Wha wha wha???So are they going to tell us the two items???? Is it the same for everyone, or different?


----------



## weener (Aug 15, 2000)

Thanks for bringing this to our attention. Interesting theory. I know aspartame is a sugar substitute (in pop) and I know that I have an allergy to MSG. I will be writing Debbie Hypes to get more info on this. I am willing to try anything to get rid of this once and for all.


----------



## maggiew (Jul 3, 1999)

I thought some might find it interesting, and Debbie was pretty straightforward giving her address and all, it might be worth checking out.
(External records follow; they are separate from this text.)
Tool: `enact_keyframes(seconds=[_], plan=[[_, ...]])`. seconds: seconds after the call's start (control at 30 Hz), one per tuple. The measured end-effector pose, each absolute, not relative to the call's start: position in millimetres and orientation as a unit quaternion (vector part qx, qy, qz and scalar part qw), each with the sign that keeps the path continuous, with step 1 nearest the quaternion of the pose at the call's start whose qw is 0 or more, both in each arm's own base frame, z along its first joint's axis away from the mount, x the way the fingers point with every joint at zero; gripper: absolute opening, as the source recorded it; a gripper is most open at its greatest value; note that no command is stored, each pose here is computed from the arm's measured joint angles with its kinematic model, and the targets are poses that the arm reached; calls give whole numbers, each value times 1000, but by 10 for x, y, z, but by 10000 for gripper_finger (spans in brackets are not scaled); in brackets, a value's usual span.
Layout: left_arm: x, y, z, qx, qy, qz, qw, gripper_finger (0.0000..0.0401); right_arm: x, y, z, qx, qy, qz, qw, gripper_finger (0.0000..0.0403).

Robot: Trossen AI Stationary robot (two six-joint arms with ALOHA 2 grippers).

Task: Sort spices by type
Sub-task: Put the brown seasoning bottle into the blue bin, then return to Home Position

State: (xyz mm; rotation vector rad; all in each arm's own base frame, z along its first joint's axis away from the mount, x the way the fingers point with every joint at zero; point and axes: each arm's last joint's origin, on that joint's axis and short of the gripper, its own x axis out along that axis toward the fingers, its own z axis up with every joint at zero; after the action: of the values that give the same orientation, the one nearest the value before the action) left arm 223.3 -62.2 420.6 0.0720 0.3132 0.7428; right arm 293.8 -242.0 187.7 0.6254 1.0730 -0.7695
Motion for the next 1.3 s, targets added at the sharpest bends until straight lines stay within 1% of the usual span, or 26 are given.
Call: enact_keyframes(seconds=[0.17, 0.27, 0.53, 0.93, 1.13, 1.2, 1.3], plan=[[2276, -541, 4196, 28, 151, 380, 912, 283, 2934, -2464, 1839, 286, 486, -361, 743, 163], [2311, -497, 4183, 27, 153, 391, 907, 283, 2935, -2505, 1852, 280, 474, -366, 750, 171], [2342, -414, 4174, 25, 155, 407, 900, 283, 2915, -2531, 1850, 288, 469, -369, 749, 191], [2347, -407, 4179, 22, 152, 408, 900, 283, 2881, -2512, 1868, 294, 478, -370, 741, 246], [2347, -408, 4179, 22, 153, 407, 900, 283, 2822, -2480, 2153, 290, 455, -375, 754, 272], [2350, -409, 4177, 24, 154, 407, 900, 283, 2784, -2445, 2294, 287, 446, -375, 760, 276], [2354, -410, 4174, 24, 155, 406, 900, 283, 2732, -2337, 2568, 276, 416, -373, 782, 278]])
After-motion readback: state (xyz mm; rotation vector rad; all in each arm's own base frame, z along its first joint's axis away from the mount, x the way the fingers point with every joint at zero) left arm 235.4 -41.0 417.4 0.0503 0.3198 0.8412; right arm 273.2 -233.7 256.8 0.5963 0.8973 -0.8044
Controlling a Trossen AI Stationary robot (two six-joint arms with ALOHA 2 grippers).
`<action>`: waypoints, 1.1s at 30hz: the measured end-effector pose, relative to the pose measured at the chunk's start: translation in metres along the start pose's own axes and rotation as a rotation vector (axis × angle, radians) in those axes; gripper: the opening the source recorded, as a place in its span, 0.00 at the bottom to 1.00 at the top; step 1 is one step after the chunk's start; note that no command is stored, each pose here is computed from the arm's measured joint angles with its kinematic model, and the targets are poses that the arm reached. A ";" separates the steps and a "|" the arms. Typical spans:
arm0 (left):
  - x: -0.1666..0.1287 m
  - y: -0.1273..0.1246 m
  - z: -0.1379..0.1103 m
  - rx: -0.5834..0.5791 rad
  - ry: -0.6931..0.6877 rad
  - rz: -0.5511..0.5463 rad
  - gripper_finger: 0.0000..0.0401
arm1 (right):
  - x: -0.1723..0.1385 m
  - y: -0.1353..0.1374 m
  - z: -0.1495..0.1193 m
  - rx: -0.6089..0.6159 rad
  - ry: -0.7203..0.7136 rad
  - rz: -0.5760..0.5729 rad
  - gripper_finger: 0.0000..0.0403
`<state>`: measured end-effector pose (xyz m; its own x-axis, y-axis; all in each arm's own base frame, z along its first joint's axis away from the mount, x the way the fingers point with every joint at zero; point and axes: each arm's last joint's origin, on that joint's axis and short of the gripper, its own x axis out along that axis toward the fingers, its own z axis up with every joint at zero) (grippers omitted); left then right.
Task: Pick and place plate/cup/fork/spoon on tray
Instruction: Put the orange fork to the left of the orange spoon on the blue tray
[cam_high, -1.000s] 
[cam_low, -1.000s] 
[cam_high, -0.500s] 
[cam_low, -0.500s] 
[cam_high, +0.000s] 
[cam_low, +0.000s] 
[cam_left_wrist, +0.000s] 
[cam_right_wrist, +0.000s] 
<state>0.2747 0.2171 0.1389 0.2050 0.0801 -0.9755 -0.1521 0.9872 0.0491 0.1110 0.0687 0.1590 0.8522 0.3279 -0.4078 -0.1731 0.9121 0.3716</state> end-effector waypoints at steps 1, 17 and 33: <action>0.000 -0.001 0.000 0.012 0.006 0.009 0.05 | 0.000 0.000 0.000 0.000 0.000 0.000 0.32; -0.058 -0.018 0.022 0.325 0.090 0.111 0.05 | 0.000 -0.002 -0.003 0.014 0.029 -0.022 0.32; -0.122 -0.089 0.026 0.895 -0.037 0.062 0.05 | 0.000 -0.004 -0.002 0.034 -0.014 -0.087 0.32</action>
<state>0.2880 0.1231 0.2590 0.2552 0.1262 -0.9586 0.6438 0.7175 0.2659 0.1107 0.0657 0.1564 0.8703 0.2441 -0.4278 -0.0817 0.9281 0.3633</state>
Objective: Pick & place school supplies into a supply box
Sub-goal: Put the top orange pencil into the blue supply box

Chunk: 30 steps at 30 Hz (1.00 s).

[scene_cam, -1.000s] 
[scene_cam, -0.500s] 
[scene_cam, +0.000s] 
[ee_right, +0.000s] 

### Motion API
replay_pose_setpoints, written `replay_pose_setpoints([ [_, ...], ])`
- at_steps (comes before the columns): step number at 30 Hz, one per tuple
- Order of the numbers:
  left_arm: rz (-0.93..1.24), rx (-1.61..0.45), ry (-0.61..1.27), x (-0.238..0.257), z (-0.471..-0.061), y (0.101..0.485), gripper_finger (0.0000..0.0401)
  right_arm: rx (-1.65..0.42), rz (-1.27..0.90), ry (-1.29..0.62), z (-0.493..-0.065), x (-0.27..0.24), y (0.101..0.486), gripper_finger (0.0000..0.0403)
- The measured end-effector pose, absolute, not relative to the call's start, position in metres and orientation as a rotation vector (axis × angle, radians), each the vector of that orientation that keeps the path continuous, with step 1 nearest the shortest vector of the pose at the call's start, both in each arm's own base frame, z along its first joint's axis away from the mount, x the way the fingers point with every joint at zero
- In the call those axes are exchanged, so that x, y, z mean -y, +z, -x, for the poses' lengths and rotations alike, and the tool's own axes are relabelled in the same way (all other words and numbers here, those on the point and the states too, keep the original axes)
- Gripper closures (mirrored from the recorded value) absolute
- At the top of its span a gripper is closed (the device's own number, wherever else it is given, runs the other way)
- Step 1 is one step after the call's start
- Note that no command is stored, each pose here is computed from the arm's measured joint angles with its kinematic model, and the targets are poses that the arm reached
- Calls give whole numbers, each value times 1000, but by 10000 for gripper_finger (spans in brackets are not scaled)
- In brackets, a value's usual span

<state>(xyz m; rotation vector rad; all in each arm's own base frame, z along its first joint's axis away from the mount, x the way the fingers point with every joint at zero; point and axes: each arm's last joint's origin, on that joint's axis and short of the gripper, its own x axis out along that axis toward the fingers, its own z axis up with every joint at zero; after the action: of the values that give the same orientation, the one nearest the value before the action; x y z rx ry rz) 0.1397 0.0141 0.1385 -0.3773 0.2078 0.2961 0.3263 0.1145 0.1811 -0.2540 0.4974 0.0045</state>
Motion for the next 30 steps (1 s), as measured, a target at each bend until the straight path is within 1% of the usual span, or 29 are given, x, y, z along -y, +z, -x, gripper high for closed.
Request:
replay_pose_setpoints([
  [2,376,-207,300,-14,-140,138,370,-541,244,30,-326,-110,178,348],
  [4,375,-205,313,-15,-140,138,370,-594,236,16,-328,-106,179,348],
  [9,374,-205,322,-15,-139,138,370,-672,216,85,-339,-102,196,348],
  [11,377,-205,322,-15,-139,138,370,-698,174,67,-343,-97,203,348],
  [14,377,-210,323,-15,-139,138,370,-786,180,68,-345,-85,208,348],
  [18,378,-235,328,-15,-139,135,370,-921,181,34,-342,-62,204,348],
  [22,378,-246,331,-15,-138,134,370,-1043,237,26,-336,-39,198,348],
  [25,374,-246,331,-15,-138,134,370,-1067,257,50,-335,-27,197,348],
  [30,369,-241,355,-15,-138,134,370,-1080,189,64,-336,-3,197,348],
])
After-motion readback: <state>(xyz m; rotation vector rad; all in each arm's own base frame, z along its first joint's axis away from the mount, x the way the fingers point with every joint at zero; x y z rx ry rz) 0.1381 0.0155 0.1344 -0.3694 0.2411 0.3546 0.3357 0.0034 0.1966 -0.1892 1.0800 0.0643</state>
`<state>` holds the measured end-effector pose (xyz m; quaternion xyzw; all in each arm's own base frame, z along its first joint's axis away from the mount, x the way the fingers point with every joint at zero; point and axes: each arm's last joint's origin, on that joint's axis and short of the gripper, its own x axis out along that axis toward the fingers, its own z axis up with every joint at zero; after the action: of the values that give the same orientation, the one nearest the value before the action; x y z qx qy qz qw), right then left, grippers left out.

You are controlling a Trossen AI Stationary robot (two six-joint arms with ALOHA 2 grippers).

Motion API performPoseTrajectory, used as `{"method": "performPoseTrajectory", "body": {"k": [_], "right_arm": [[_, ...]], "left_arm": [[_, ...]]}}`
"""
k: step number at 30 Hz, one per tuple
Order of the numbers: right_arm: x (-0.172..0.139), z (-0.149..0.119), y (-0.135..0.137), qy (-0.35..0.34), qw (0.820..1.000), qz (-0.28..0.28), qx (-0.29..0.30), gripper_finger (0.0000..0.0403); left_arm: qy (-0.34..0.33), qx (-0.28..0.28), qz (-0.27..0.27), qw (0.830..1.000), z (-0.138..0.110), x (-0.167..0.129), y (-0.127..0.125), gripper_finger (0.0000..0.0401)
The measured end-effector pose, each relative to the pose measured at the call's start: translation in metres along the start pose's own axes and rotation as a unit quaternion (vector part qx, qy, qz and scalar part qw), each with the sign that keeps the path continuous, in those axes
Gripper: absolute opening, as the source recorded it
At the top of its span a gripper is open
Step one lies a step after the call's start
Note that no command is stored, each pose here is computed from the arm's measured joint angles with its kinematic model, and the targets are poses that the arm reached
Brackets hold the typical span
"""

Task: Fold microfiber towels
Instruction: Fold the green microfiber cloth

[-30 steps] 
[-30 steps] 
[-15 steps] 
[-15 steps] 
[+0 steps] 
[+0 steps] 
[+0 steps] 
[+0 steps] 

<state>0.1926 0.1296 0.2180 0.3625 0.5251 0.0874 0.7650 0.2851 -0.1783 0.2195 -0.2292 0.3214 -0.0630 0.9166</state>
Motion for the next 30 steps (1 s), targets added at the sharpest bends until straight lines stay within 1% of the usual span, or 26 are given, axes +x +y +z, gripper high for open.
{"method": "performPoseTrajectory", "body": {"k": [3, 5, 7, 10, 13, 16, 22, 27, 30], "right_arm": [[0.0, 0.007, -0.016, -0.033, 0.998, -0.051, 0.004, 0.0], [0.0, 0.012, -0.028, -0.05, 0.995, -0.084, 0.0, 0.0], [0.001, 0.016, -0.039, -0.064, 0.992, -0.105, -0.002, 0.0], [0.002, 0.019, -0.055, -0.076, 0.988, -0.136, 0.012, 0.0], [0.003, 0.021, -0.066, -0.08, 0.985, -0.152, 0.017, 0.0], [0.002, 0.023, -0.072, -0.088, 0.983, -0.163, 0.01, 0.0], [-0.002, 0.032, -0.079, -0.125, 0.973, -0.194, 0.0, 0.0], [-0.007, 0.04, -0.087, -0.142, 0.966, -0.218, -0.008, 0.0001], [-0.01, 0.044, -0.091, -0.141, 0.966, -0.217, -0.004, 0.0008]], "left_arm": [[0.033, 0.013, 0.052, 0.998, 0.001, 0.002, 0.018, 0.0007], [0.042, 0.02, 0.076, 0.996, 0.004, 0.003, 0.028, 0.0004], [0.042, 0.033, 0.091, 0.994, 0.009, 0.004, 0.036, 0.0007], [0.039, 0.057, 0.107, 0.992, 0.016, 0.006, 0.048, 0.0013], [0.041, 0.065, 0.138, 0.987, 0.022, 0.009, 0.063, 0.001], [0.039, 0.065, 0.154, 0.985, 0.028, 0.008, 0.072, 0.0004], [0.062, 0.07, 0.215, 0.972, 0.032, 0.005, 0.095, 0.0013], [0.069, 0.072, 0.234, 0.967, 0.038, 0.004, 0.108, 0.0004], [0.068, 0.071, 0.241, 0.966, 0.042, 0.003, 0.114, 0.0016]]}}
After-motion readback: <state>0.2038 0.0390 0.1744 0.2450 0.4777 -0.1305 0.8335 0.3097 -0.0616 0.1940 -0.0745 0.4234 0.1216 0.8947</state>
Maggie


----------



## *Luna* (Nov 19, 2001)

Oops, I guess I overlooked the link.Thanks for that interesting article.I used to never have a problem with NutraSweet, but I've noticed lately that I've gotten headaches after drinking diet soda.Aspartame (nutra sweet) is I think two amino acids that taste sweet. Some people have expressed concern about the buildup of those two amino acids in the body... I can't remember at the moment how many amino acids there are, but they generally match up somewhat. Perhaps this could be a key to figure this syndrome out.Sorry if this is kind of incoherent, I'm rushing to get off the computer.


----------



## Susan Purry (Nov 6, 2001)

Wouldn't it be great if eliminating MSG and aspartame from the diet made people better!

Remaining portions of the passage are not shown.